US commits $5 billion for AIDS, TB, and malaria programs
The United States has committed up to $5 billion for global efforts to fight AIDS, tuberculosis (TB), and malaria over the next 3 years, representing a $1 billion increase over the last 3-year pledge, said a PR Newswire release yesterday.
President Obama made the announcement in recognition of the Dec 1 World AIDS Day. The United States has been the world leader in monetary pledges to the Global Fund to Fight AIDS, Tuberculosis and Malaria since its establishment in 2002. The new US contribution will be $1 for every $2 provided through 2016 by other donors, up to a maximum of $5 billion.
The Global Fund, the largest public health financier in the world, provides most of the international funding for TB treatment, prevention, and care programs, more than half of funding for malaria, and a fifth of AIDS funding, according to the news release. Its work helps save 100,000 lives each month.
Among other country's pledges so far are the United Kingdom with $1.6 billion, several Nordic countries at a combined $750 million, Canada at $650 million, and the Republic of Korea, which is both a grantee and a donor, at $6 million. In addition, private foundations have committed to funding the effort, including Indonesia's Tahir Foundation and the Bill & Melinda Gates Foundation, each giving $65 million over 5 years, and Chevron giving $5 million over 2 years.
Said Deb Derrick, president of Friends of the Global Fight Against AIDS, Tuberculosis, and Malaria, "Together, not only can we control these diseases, we can extend better health for all members of our human family."
Dec 2 PR Newswire release
Friends of the Global Fight Web site
Study: Accuracy of flu prediction tool varied over season
A modeling tool's accuracy in predicting the peak of flu activity within 1 week was low early in the 2012-13 season but climbed to 63% in the weeks immediately preceding peak activity, according to a study today in Nature Communications.
US researchers developed the tool using data from the 2003-04 season through the 2011-12 season for 115 US cities, excluding pandemic years. They then used the model to make weekly forecasts in real time for 108 cities during last year's flu season. They then looked retrospectively to compare the predictions to actual peaks of virus activity in each city.

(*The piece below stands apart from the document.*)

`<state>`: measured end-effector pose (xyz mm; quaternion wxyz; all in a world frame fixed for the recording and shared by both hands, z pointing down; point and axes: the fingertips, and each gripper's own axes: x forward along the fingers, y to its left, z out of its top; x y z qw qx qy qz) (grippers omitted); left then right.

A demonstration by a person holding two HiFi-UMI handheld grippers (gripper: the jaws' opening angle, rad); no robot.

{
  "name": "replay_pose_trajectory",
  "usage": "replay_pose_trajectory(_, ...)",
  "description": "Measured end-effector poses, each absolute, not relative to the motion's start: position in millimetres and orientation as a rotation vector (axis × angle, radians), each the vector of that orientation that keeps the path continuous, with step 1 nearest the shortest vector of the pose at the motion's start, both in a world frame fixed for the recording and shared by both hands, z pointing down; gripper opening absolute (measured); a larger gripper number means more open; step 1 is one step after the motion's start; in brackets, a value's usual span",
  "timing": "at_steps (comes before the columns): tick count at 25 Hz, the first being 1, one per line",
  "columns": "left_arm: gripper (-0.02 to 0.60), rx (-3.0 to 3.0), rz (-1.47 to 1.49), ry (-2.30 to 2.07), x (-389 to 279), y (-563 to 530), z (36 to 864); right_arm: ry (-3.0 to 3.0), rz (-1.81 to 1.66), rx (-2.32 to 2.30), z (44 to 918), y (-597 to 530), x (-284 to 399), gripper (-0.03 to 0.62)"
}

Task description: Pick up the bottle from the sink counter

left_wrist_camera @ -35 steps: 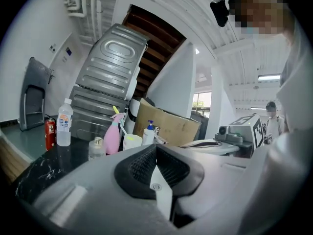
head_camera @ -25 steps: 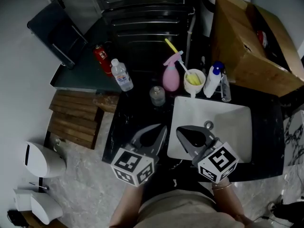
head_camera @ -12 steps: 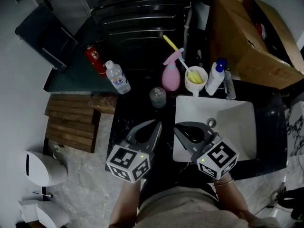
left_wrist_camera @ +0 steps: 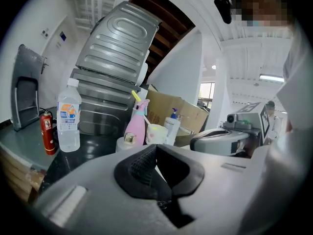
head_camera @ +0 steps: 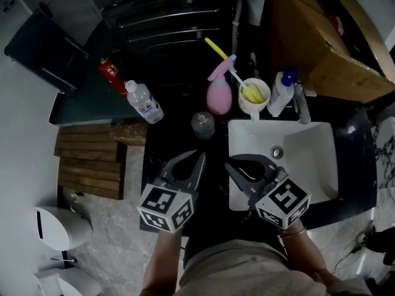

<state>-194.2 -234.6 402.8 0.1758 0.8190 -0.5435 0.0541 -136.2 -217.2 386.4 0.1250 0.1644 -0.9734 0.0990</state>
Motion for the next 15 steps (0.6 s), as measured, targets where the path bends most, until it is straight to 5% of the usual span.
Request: replay_pose_trajectory(15, 0.006, 2.269, 0.275, -1.550, -221, -279, 447, -2.759, 0.402, 0.664, 417, -246, -119, 0.002)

Early in the season, in late November, the tool was accurate for only 18.5% of cities. The rate climbed to 47.3% on Dec 21 and 63.1% on Jan 4—week 52. Of course, by that week, some municipalities had already seen their seasonal peak, guaranteeing accuracy for those cities. Most cities experienced peak flu activity from week 1 to 4 of 2013.
The tool accurately predicted peak flu activity for some cities, such as Birmingham, Ala.; Kansas City, Mo.; and Buffalo, N.Y., throughout the season. But it never predicted well for some cities, such as Chicago and New Orleans.
The authors write that their technique more accurately predicts seasonal influenza peaks for US cities compared with previous models.